• [Dataset extract]:
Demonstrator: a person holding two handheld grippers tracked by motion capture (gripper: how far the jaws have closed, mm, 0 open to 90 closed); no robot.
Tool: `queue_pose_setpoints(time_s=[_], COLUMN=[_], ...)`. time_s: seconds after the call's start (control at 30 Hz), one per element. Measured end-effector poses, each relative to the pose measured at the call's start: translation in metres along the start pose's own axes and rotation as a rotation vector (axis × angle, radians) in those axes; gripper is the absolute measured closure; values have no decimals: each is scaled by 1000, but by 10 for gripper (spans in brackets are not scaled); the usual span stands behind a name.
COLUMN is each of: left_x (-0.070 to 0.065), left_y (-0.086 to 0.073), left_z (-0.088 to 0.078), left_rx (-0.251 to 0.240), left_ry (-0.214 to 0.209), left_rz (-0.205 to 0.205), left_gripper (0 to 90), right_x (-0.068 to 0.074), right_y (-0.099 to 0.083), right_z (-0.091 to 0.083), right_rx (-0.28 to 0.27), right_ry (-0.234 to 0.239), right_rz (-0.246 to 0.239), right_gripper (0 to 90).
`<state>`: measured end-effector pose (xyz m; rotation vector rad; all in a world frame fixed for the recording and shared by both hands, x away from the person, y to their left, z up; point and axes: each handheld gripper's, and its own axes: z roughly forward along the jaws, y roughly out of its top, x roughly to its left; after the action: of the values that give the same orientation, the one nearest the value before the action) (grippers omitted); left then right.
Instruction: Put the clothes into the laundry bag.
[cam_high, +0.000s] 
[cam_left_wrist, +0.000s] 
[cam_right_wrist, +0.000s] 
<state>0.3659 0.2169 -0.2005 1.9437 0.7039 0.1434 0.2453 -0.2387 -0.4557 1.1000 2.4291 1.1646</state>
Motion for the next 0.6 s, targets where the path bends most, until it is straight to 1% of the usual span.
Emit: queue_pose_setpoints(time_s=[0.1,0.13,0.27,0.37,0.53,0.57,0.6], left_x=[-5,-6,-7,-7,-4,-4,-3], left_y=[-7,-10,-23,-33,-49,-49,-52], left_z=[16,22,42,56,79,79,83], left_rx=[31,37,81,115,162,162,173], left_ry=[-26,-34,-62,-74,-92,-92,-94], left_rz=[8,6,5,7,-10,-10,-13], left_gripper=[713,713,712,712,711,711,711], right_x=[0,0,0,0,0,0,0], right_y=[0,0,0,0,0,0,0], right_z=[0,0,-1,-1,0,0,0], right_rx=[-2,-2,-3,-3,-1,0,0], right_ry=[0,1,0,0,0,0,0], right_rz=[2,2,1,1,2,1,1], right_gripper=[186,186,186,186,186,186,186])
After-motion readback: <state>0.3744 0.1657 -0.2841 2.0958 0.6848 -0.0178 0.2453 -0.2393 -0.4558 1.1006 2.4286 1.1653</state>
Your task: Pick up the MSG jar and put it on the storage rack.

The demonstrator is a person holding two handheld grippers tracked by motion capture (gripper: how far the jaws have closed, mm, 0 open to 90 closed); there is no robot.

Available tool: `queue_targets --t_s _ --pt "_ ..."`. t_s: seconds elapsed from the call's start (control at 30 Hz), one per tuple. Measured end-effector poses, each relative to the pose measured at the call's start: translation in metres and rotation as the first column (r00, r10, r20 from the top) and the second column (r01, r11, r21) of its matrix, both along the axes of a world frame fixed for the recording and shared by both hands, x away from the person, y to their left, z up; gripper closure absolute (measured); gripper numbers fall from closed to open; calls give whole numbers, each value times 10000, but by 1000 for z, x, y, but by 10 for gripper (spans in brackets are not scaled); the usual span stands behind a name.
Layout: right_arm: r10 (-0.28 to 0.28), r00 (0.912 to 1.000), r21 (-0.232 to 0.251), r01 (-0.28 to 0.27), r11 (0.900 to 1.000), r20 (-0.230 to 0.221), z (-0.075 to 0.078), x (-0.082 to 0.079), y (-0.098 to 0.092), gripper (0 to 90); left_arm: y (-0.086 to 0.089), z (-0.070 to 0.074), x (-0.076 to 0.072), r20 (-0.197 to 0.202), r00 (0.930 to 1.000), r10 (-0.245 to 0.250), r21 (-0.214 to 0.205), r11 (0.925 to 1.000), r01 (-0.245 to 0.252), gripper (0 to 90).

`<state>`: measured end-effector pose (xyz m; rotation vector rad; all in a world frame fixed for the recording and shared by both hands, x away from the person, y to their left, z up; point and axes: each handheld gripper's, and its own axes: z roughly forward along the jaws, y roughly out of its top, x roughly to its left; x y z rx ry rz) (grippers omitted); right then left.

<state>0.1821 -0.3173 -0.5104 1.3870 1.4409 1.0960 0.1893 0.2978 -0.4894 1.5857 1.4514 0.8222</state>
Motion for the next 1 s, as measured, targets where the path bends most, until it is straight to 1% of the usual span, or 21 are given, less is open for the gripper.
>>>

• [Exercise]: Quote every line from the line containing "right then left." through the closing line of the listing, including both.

• [Task response]:
`<state>`: measured end-effector pose (xyz m; rotation vector rad; all in a world frame fixed for the recording and shared by both hands, x away from the person, y to their left, z up; point and axes: each handheld gripper's, and its own axes: z roughly forward along the jaws, y roughly out of its top, x roughly to its left; x y z rx ry rz) (grippers omitted); right then left.

<state>0.1821 -0.3173 -0.5104 1.3870 1.4409 1.0960 0.1893 0.2978 -0.4894 1.5857 1.4514 0.8222</state>
Motion for the next 1 s, as measured, targets where the path bends most, until it is straight to 1% of the usual span, or 21 are given, less is open for the gripper.
>>>

The work on this exercise has been finished.